Decidiu armar um mundéu perto do poleiro. Encolerizou-se. A raposa
pagaria a galinha pedrês.
– Ladrona.
Pouco
a pouco a zanga se transferiu. Os roncos de Fabiano eram
insuportáveis. Não havia homem que roncasse tanto. Era bom
levantar-se e procurar uma vara para substituir aquele pau
amaldiçoado que não deixava uma pessoa virar-se. Porque não tinham
removido aquela vara incômoda? Suspirou. Não conseguiam tomar
resolução. Paciência. Era melhor esquecer o nó e pensar numa cama
igual à de seu Tomás da bolandeira.
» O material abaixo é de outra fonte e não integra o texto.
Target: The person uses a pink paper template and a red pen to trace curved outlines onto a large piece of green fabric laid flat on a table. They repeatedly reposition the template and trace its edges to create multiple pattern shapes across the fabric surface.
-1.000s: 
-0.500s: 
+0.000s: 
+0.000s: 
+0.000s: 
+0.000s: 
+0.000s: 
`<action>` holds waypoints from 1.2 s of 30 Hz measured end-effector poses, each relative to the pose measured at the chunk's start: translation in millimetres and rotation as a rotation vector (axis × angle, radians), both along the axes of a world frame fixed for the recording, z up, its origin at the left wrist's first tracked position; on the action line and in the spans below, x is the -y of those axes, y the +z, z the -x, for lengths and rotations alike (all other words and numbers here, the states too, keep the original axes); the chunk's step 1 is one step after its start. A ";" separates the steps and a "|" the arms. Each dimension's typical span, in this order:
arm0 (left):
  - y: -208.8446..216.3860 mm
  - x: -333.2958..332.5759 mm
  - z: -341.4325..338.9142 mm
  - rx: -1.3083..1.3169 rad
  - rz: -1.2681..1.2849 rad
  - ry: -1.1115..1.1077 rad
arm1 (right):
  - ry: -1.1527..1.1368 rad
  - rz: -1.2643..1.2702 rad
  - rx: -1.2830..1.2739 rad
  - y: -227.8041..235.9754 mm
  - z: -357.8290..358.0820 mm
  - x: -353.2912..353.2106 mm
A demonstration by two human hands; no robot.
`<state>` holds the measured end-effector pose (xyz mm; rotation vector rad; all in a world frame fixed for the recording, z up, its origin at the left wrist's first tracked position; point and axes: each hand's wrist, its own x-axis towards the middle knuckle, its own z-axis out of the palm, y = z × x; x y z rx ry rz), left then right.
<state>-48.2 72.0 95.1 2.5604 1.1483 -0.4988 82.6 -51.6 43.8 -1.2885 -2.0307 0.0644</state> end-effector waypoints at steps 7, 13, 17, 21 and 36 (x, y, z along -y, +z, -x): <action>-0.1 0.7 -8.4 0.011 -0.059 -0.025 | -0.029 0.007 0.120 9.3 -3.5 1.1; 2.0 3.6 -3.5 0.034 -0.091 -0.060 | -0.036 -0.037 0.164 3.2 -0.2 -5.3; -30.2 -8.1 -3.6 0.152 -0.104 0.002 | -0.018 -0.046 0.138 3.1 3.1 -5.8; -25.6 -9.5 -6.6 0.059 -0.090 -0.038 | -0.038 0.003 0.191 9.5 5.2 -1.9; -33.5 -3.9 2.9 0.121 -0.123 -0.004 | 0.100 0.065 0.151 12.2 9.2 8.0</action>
Seu Tomás tinha uma cama de
verdade, feita pelo carpinteiro, um estrado de sucupira alisado a
enxó, com as juntas abertas a formão, tudo embutido direito, e um
couro cru em cima, bem esticado e bem pregado. Ali podia um cristão
estirar os ossos.
Se
vendesse as galinhas e a marrã? Infelizmente a excomungada raposa
tinha comido a pedrês, a mais gorda. Precisava dar uma lição à
raposa. Ia armar o mundéu junto do poleiro e quebrar o espinhaço
daquela sem-vergonha.
Ergueu-se,
foi a camarinha procurar qualquer coisa, voltou desanimada e
esquecida. Onde tinha a cabeça?
Sentou-se
na janela baixa da cozinha, desgostosa. Venderia as galinhas e a
marrã, deixaria de comprar querosene. Inútil consultar Fabiano, que
sempre se entusiasmava, arrumava projetos. Esfriava logo – e ela
franzia a testa, espantada; certa de que o marido se satisfazia com a
ideia de possuir uma cama. Sinha Vitória desejava uma cama real, de
couro e sucupira, igual à de seu Tomás da bolandeira.